CI Integration
Add retrieval quality gates to your deployment pipeline with thresholds and automated checks.
Manual evaluation is useful for exploration and debugging, but the real value comes from automation. When every pull request that touches your RAG configuration runs through an eval suite, you catch regressions before they reach production. When your nightly CI tracks metrics over time, you can see gradual drift and address it proactively.
This page covers how to set up evaluation in CI pipelines, configure thresholds that make sense for your use case, and integrate eval results with your review process.
The basics
The eval harness is designed for CI from the start. The --ci flag changes behavior in two important ways:
- It enables threshold checking against your configured minimums
- It uses exit codes that CI systems understand
bun run scripts/unrag-eval.ts -- --dataset .unrag/eval/datasets/regression.json --ciExit codes:
- 0: All thresholds passed
- 1: At least one threshold failed (retrieval quality regression)
- 2: Eval failed to run (configuration error, database issue, etc.)
This means you can use the eval script directly as a CI step. If it exits 0, continue. If it exits non-zero, fail the build.
GitHub Actions example
Here's a complete GitHub Actions workflow that runs eval on PRs touching RAG configuration:
name: Retrieval Eval
on:
pull_request:
paths:
- 'lib/unrag/**'
- 'unrag.config.ts'
- '.unrag/**'
jobs:
eval:
runs-on: ubuntu-latest
services:
postgres:
image: pgvector/pgvector:pg16
env:
POSTGRES_USER: postgres
POSTGRES_PASSWORD: postgres
POSTGRES_DB: unrag_eval
ports:
- 5432:5432
options: >-
--health-cmd pg_isready
--health-interval 10s
--health-timeout 5s
--health-retries 5
steps:
- uses: actions/checkout@v4
- uses: oven-sh/setup-bun@v2
- run: bun install
- name: Setup database
run: bun run db:migrate
env:
DATABASE_URL: postgresql://postgres:postgres@localhost:5432/unrag_eval
- name: Run eval
run: bun run unrag:eval:ci
env:
DATABASE_URL: postgresql://postgres:postgres@localhost:5432/unrag_eval
AI_GATEWAY_API_KEY: ${{ secrets.OPENAI_API_KEY }}
- name: Upload eval report
uses: actions/upload-artifact@v4
if: always()
with:
name: eval-report
path: .unrag/eval/runs/This workflow spins up a Postgres container with pgvector, runs migrations to create the Unrag tables, runs the eval suite, and uploads the report as an artifact.

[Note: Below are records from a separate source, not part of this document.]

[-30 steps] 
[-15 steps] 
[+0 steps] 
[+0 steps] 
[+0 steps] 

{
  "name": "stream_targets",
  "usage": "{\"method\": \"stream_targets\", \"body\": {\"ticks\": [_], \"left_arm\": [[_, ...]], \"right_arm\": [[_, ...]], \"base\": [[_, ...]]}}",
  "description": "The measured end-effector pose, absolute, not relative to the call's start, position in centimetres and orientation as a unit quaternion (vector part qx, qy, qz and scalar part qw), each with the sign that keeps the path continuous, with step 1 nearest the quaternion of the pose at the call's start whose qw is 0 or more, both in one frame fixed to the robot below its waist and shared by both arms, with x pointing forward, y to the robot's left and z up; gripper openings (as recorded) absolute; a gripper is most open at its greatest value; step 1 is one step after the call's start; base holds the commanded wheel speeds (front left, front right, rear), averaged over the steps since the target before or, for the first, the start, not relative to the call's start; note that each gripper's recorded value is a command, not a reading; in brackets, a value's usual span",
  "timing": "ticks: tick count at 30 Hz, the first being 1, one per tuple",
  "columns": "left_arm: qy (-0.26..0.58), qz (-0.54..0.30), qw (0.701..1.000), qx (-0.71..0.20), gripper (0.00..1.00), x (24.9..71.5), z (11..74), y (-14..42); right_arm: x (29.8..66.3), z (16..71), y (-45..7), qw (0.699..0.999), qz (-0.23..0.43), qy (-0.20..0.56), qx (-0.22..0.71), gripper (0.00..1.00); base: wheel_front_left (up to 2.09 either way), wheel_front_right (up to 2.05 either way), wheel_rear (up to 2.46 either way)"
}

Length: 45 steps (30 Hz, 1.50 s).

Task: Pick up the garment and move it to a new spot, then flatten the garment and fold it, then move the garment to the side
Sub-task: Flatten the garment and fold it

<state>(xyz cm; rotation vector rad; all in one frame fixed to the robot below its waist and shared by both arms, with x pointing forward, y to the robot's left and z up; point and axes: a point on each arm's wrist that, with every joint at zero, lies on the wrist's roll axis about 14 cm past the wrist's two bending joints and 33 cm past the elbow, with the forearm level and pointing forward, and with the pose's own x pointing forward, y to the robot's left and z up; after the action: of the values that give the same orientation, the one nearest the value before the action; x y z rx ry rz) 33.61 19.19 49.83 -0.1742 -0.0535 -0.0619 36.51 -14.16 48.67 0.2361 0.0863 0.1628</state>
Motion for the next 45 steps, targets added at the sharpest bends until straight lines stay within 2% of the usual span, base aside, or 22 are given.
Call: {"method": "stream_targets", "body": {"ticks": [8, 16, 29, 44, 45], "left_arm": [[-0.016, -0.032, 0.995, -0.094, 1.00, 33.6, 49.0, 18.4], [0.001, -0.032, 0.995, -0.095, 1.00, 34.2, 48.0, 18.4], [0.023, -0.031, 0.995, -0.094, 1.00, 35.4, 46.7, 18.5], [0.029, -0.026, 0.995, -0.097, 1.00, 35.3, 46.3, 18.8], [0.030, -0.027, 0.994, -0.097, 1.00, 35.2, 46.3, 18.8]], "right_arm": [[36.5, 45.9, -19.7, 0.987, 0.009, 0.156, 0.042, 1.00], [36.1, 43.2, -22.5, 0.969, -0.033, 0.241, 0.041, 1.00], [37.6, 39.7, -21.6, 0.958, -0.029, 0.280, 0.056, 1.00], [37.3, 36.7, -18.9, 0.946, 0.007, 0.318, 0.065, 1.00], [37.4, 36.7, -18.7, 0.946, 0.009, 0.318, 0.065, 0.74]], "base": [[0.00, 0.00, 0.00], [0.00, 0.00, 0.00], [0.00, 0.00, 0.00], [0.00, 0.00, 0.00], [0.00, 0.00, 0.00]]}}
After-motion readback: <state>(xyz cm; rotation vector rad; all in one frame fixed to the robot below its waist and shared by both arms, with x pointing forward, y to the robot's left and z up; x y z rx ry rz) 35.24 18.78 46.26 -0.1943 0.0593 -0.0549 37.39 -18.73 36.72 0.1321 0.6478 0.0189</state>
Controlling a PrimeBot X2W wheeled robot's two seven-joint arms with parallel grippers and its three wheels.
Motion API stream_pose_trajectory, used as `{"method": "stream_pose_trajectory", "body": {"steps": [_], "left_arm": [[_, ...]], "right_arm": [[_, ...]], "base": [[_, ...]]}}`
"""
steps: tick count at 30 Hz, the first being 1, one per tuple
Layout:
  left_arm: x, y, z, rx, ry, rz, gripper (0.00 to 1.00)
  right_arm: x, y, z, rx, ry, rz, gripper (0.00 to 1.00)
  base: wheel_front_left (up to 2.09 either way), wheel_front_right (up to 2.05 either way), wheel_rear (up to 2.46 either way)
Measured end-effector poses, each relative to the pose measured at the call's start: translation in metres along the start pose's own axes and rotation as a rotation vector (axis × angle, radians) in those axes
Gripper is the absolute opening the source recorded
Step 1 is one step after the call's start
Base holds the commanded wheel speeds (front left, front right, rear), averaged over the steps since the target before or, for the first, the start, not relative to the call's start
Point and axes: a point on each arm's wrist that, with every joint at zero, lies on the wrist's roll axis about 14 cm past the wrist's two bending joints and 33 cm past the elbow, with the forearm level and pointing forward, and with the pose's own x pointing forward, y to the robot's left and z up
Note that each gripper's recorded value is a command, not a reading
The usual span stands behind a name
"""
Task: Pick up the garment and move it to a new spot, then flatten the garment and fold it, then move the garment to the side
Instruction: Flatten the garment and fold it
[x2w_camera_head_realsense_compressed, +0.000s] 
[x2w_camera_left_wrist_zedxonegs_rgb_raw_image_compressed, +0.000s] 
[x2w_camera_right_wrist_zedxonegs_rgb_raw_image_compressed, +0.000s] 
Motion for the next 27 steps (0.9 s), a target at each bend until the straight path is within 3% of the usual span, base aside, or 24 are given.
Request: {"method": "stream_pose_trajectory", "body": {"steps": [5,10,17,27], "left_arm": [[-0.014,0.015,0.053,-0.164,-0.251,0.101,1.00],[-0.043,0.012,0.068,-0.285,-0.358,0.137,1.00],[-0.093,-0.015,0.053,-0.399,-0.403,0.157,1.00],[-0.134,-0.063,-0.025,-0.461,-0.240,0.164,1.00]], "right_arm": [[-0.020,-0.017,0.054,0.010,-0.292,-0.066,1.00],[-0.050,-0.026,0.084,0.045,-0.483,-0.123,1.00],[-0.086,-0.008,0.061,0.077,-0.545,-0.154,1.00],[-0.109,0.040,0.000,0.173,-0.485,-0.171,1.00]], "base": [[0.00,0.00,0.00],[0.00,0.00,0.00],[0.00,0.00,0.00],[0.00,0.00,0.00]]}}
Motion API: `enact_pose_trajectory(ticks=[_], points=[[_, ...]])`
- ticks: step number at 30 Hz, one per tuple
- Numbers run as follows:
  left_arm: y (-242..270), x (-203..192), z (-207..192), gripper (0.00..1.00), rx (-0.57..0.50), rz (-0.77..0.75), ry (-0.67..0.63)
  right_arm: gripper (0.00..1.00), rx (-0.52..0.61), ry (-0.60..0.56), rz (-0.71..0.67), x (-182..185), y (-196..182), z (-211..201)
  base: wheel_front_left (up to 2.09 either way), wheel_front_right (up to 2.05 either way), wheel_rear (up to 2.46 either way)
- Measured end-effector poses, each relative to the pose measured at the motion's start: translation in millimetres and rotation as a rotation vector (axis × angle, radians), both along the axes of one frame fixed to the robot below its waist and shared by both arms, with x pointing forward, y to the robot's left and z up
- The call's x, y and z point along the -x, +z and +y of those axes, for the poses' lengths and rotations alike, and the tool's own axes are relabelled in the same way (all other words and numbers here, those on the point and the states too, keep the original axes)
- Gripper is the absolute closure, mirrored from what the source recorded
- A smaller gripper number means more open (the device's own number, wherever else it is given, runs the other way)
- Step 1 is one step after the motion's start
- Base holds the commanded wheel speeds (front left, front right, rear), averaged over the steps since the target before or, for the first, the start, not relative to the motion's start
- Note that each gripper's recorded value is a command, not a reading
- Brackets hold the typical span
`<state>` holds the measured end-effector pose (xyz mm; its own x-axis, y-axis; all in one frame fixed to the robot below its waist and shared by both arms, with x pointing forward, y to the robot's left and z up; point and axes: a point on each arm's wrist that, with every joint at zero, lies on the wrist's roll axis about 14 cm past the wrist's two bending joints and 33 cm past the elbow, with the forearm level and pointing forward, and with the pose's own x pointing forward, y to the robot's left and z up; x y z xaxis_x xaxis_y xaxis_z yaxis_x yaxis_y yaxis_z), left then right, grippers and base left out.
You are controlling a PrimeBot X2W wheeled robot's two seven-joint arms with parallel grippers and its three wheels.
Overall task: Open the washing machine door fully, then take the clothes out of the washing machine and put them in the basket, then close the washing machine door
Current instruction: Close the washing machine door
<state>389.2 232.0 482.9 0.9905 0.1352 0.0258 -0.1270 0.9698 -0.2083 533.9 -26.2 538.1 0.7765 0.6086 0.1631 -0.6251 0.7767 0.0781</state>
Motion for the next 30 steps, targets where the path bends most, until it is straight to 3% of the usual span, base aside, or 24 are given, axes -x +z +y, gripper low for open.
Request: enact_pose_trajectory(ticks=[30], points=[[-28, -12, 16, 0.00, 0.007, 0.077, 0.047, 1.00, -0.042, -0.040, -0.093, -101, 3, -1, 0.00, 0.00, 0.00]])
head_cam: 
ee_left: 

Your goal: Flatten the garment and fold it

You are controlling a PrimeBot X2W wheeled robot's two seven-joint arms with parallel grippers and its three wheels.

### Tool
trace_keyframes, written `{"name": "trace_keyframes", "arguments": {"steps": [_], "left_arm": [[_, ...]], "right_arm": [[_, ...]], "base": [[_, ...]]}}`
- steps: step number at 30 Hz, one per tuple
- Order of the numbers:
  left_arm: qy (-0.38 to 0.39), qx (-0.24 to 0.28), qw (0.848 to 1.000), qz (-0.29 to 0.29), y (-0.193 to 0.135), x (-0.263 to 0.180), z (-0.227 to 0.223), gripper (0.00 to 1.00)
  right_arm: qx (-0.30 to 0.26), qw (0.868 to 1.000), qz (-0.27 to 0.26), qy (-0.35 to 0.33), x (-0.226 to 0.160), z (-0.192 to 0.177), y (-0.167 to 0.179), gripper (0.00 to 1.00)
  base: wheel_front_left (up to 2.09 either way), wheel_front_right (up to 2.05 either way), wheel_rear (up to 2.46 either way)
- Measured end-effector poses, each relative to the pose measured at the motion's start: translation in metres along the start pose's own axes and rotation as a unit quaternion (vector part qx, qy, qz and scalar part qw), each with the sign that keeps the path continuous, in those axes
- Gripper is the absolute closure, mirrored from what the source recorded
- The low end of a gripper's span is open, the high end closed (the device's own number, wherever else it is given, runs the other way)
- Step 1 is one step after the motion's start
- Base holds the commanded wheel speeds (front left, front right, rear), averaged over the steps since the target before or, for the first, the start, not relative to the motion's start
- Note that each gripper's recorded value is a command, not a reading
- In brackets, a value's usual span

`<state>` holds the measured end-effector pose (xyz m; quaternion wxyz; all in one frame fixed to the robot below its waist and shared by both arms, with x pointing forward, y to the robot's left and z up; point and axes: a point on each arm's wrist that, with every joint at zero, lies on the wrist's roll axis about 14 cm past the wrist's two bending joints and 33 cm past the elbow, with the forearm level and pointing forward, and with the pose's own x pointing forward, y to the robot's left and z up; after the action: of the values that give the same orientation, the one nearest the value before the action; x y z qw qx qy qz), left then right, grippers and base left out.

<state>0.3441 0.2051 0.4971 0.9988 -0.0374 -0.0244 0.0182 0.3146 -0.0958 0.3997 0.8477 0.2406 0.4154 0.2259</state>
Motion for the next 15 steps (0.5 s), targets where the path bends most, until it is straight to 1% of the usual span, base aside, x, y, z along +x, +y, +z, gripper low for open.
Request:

If thresholds fail, the workflow fails, blocking the PR.
The paths filter ensures the workflow only runs when relevant files change. No point running eval on README updates.
Setting useful thresholds
The default thresholds from installation are intentionally conservative:
{
"thresholds": { "min": { "hitAtK": 0.8, "recallAtK": 0.7, "mrrAtK": 0.6 } }
}These are starting points. Once you have baseline metrics, adjust thresholds to match your actual performance with some margin. If your current recall@10 is 0.87, setting the threshold at 0.70 won't catch regressions until things get really bad.
A reasonable approach:
- Run eval against your current configuration to establish a baseline
- Set thresholds 5-10% below your baseline (so normal variance doesn't cause failures)
- Tighten thresholds as you improve your system
If your baseline is:
- hit@10: 0.92
- recall@10: 0.85
- mrr@10: 0.78
Reasonable thresholds might be:
- hit@10: 0.85
- recall@10: 0.78
- mrr@10: 0.70
This gives you room for minor fluctuations while still catching significant regressions.
Baseline comparison in CI
For even better regression detection, compare against a known-good baseline rather than just checking absolute thresholds. Store your baseline report in the repository and diff against it:
- name: Run eval with baseline comparison
run: |
bun run scripts/unrag-eval.ts -- \
--dataset .unrag/eval/datasets/regression.json \
--baseline .unrag/eval/baselines/main.json \
--ciThe diff report shows which queries improved, which degraded, and by how much. You can configure CI to fail if any query's metrics drop below the baseline by more than a threshold.
To update baselines, run eval on main after merging and commit the new baseline:
name: Update Eval Baseline
on:
push:
branches: [main]
paths:
- 'lib/unrag/**'
- 'unrag.config.ts'
jobs:
update-baseline:
runs-on: ubuntu-latest
# ... setup steps ...
- name: Run eval and save as baseline
run: |
bun run scripts/unrag-eval.ts -- \
--dataset .unrag/eval/datasets/regression.json \
--output-dir .unrag/eval/baselines
mv .unrag/eval/baselines/*/report.json .unrag/eval/baselines/main.json
- name: Commit baseline
uses: stefanzweifel/git-auto-commit-action@v5
with:
commit_message: "chore: update eval baseline"
file_pattern: .unrag/eval/baselines/main.jsonThis pattern keeps your baseline fresh—it always reflects the current state of main. PRs are compared against this baseline, so you know exactly how the PR changes retrieval quality relative to the current production state.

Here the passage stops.